Heads-up: Major Linux BASH Vulnerability

[Magnox]

In case anyone has missed this, a major exploit in BASH has been discovered and made public a couple of days ago. It effects OpenSSH too. I've only just seen the news (removes head from sand...)

Just google it for info.

Anyone on Linux kit, do the necessary!

[George]

Any idea if this means that Linux based routers are vulnerable to remote attacks?

[Magnox]

Possibly yes, according to Symantec:

"Aside from Web servers, other vulnerable devices include Linux-based routers that have a Web interface that uses CGI. In the same manner as an attack against a Web server, it may be possible to use CGI to exploit the vulnerability and send a malicious command to the router."

[Cain]

Any "easy" way to test to see if a router is vulnerable?

[SB7]

Most routers ( consumer ) use Busybox which uses "ASH" not bash and thus are not unacceptable to Shellshock.  ( It does appear that linksys , cisco may be running bash)
Secondly, this is only a problem if you allow external web based config of your router.  Typically that is turned off to only allow the web page config to be used from within the network
Of course you could be running telnet or SSH without a password .... that would be unwise.
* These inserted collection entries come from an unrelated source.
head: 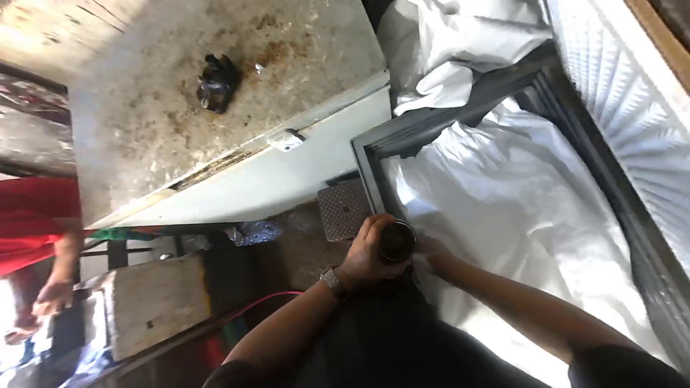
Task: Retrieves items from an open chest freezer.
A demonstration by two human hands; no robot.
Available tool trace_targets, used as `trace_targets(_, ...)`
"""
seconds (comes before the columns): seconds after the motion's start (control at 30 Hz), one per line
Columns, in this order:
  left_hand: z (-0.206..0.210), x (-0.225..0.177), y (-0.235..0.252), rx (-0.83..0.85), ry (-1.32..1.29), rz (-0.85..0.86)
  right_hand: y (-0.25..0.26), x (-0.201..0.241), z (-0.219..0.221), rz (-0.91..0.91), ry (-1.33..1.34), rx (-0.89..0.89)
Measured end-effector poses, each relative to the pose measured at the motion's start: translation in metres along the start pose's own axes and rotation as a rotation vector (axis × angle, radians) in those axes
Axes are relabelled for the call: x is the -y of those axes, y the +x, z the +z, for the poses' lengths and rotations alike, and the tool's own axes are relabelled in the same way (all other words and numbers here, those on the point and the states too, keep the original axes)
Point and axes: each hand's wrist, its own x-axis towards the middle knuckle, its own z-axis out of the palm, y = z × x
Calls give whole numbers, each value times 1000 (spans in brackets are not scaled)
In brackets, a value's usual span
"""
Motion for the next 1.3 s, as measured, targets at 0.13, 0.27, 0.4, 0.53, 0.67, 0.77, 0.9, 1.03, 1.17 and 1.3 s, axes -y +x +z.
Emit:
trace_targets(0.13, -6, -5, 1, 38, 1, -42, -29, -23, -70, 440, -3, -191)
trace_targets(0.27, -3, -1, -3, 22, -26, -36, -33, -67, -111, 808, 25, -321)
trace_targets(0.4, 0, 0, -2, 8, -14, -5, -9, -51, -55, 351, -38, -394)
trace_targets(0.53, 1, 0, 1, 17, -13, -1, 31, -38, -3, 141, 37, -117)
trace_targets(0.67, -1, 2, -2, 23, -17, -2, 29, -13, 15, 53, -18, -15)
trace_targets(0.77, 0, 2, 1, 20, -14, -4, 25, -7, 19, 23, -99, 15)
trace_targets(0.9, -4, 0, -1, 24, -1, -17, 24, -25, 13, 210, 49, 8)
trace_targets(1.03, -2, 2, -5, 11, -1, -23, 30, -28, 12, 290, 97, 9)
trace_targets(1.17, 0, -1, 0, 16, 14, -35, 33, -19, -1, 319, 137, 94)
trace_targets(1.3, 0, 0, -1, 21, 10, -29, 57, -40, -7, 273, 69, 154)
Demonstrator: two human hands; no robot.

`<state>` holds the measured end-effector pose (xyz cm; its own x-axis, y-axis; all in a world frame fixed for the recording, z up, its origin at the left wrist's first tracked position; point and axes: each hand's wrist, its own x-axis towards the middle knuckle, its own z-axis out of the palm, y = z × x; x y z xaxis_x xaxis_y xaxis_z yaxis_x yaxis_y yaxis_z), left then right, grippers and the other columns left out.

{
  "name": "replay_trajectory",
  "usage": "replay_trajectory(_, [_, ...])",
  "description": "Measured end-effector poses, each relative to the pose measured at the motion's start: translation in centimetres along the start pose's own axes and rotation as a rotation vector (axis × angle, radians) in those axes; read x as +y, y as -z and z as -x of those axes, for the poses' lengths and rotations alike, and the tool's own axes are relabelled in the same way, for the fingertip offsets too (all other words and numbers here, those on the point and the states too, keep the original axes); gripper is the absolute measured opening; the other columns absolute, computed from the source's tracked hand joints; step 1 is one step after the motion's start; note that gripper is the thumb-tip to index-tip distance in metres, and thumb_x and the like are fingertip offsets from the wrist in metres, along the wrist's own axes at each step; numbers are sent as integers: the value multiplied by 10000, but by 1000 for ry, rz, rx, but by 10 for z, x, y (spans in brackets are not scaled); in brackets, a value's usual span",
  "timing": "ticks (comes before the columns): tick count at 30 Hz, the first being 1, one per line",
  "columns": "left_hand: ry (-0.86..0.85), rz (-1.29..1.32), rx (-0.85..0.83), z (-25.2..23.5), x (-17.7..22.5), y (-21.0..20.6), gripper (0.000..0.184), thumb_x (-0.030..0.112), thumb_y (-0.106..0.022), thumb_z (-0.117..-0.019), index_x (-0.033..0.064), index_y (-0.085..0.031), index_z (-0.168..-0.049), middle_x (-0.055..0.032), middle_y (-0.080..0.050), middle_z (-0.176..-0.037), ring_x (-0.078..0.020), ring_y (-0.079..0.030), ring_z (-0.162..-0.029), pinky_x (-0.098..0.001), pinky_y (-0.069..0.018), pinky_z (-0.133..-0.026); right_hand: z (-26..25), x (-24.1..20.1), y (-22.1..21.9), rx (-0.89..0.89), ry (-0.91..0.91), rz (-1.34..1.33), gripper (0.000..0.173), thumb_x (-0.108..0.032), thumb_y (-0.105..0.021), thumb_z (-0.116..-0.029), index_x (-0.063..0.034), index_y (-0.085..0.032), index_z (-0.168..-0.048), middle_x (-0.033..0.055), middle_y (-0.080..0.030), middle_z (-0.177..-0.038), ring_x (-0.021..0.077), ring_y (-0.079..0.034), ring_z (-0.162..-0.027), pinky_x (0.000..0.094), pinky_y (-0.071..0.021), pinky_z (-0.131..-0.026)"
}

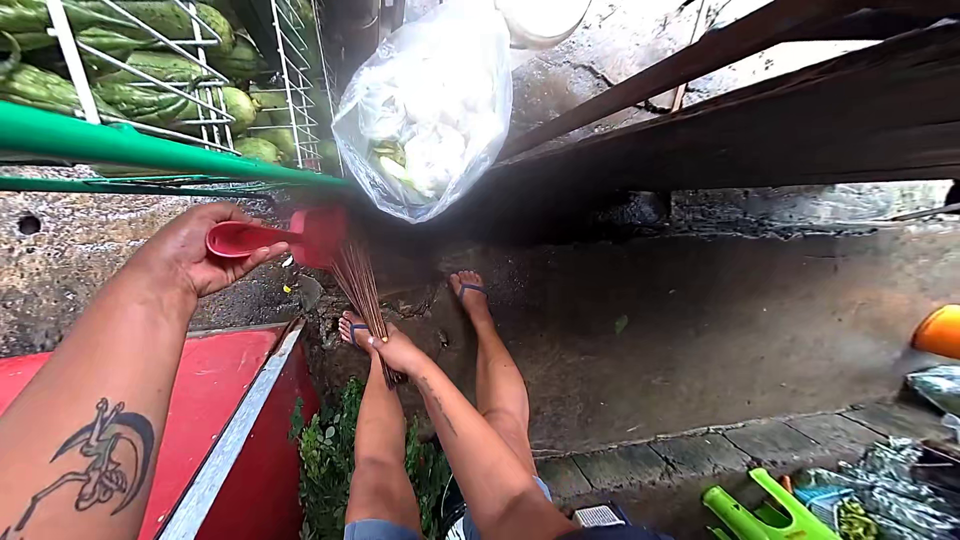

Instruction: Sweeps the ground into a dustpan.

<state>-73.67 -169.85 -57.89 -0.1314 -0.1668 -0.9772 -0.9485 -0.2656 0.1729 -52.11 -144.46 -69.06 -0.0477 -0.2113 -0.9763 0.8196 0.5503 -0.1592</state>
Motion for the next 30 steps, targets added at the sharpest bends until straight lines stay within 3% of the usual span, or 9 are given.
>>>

But then that's always been unwise.
To see if bash is even installed you could ssh into your router and try to execute "bash"  I doubt it's even installed.

[Cain]

Thanks for clarifying SB7. I do have the remote admin on since I need it and will check via Telnet/SSH. One thing that I did now was to only allow the specific IP-range from my work.

[SB7]

You could try an external test to "probe you from the outside" :-)

h_ttp://shellshock.brandonpotter.com/

Enter your external IP and see if what you are presenting to internet is vulnerable

[Cain]

I'm safe ... Here are two more...

h_ttp://www.shellshocktest.com

h_ttp://bashsmash.ccsir.org

Checked www.sonsivri.to as well and that server running it looks safe as well.